The UK's first nurse to specialise in an asbestos-related cancer is to focus on patients with a military background.
More than 2,600 people in the UK are diagnosed with mesothelioma every year, with 80-100 of those Armed Forces veterans.
The disease, which is rarely possible to cure, is almost always caused by exposure to asbestos - an insulating material used in buildings between the 1940s and 1970s.
Asbestos was also commonly used in military vehicles, ships and buildings as a fire resistant material.
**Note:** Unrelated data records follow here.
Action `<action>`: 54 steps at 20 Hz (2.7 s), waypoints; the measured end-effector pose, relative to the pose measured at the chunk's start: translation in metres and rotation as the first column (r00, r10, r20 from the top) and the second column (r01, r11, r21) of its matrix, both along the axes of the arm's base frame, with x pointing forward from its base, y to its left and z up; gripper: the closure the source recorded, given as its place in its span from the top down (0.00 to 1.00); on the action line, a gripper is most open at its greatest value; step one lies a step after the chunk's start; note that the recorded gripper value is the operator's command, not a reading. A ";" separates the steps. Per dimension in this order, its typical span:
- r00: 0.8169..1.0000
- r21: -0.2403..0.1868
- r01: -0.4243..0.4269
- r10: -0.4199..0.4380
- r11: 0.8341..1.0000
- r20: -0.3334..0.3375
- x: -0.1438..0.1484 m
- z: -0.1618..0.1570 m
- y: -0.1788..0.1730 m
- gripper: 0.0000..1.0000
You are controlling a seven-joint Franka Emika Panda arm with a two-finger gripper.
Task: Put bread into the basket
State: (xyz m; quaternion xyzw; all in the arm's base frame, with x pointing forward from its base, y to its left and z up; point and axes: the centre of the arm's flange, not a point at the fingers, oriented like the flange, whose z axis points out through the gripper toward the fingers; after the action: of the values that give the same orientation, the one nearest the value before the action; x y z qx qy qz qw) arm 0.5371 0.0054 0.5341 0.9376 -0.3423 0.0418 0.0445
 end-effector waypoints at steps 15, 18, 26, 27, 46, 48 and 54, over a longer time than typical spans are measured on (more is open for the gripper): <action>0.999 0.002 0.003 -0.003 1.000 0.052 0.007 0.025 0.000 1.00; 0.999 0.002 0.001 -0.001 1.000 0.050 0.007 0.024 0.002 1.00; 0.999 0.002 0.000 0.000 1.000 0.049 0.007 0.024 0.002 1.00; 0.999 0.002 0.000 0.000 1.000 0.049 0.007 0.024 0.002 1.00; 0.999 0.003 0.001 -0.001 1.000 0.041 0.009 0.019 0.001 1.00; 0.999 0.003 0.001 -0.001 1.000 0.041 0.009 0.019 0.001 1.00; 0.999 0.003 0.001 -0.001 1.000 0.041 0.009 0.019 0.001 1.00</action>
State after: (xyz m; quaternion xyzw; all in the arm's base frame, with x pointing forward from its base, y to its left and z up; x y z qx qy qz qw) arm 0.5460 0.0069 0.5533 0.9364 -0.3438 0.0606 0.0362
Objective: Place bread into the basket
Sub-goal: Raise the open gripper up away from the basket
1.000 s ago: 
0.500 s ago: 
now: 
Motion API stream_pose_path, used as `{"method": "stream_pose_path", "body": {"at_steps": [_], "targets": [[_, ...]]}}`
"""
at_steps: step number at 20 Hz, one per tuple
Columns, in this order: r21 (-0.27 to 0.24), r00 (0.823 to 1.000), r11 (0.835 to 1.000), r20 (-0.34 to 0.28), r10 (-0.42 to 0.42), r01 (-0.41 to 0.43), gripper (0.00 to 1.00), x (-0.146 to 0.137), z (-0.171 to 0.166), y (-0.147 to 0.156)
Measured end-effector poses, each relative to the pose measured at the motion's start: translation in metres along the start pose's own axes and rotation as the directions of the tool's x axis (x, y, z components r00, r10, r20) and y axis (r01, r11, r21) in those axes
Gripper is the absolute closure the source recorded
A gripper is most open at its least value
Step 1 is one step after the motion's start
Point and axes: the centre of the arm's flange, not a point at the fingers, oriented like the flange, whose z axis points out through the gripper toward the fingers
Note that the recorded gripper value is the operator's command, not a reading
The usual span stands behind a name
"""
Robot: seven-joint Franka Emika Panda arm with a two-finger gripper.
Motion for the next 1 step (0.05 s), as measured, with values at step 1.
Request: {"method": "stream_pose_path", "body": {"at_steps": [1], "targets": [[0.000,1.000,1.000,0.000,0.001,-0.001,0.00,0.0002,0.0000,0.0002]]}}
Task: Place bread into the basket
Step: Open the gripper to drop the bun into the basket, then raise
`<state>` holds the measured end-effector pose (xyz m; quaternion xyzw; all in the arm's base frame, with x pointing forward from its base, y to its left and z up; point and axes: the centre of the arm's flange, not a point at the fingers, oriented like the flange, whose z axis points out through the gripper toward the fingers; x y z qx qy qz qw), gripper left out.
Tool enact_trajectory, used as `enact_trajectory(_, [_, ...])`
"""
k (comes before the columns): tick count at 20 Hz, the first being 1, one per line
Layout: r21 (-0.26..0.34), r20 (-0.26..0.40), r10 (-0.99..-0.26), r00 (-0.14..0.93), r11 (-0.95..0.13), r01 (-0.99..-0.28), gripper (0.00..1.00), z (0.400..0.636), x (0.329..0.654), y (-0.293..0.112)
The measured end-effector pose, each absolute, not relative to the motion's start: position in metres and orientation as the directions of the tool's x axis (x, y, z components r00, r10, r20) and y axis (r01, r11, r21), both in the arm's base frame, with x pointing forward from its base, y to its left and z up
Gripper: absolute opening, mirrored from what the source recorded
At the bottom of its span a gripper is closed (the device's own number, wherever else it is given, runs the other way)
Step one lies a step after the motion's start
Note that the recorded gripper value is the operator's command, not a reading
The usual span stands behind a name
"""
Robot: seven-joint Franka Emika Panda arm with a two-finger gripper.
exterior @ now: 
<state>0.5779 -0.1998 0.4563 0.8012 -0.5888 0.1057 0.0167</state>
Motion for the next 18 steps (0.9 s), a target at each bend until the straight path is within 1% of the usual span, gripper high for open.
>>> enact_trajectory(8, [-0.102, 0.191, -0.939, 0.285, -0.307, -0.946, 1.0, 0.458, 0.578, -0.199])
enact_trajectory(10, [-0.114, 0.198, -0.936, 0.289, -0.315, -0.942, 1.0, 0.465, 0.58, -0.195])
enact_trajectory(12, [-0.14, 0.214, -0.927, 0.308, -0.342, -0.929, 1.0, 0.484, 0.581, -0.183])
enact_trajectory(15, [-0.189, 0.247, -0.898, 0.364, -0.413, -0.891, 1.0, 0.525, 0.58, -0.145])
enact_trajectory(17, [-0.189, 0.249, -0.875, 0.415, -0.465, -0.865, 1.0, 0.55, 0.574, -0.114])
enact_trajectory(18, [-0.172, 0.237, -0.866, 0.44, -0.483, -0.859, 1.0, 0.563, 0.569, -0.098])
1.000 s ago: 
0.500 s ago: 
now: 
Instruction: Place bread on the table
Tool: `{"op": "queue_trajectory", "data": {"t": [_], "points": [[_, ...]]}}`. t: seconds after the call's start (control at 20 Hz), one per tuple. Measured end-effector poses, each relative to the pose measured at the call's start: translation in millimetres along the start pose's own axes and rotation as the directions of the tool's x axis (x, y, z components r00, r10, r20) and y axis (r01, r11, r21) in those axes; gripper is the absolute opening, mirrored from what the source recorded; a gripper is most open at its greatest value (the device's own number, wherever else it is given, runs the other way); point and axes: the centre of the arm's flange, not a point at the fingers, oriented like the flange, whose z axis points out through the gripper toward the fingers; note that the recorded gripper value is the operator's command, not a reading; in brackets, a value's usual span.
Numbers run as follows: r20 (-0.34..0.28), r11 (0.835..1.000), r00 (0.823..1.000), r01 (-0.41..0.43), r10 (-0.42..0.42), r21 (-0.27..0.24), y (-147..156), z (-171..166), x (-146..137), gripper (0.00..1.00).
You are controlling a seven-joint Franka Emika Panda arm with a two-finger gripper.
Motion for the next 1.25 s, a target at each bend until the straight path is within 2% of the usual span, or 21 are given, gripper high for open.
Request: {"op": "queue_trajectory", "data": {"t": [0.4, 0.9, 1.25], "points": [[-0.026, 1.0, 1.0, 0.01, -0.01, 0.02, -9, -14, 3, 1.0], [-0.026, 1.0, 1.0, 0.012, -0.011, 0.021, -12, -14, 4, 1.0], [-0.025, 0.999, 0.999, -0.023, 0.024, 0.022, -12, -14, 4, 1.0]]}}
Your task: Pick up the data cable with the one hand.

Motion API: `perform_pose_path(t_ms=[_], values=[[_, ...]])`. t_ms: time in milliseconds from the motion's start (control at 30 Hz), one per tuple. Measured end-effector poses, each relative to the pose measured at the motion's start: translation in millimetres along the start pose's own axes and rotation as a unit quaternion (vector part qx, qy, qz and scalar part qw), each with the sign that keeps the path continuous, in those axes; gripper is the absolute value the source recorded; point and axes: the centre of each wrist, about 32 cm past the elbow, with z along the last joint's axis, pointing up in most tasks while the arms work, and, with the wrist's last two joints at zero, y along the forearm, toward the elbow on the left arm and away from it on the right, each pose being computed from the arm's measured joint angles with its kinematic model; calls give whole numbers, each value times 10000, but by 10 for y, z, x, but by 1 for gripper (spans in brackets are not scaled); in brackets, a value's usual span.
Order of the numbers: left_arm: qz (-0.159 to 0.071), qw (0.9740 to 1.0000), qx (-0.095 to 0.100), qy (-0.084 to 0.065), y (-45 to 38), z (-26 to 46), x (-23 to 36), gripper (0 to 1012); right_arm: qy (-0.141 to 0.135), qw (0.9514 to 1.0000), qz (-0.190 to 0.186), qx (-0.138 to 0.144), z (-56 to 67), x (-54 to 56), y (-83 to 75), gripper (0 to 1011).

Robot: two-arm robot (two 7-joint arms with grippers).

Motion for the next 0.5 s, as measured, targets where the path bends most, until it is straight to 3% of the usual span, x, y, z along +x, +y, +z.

In 2018, Helen Wilkes became the UK’s only Mesothelioma Clinical Nurse Specialist to focus on helping serving personnel and veterans affected by the cancer.
"I often find that people once they've left the Armed Forces family, if you like, they often get away from all the support that there is and they're not quite sure what there is," she said.
"The Armed Forces project is trying to show them that there is support out there and so we can signpost them in the right way.
"When anyone's diagnosed with a cancer, especially mesothelioma, which is incurable, all the patient can remember is the word 'cancer'.
"That's why I'm there to empower them and give them the right support, advice and information."
The information Nurse Wilkes will be providing includes what benefits are available, treatment options, and the latest clinical trials.
The nationwide programme is part of a Government-funded initiative, supported by money raised by two mesothelioma charities.
Among those receiving care is RAF pilot veteran John Myers.
Mr Myers recalled the moment he was diagnosed as "like being hit by an express train".
His symptoms only appeared decades after he was exposed to asbestos.
"Basically they say 'you've got this disease, it is terminal, we can't cure it but we can manage it'," he said.
"You just think 'ah, wait a minute. That's it, that's the end'. But it isn't, you can go on and people are there to help you do it."
"Helen understands the family affair of the forces and that's a big help.
"At the moment, I'm in the very early stages but I suppose as times goes on, things are going to get sticky and that's when I'm going to need the information to make my own decision about what I do next and that will be based on what Helen and other nurses tell me."
Nurse Wilkes now holds a full-time role at Southampton General Hospital and will also work with a benefits advisor to look at benefits and compensation claims for military patients.
She will also work alongside Sheffield University to carry out a military experience study to see how veterans can be better supported in future.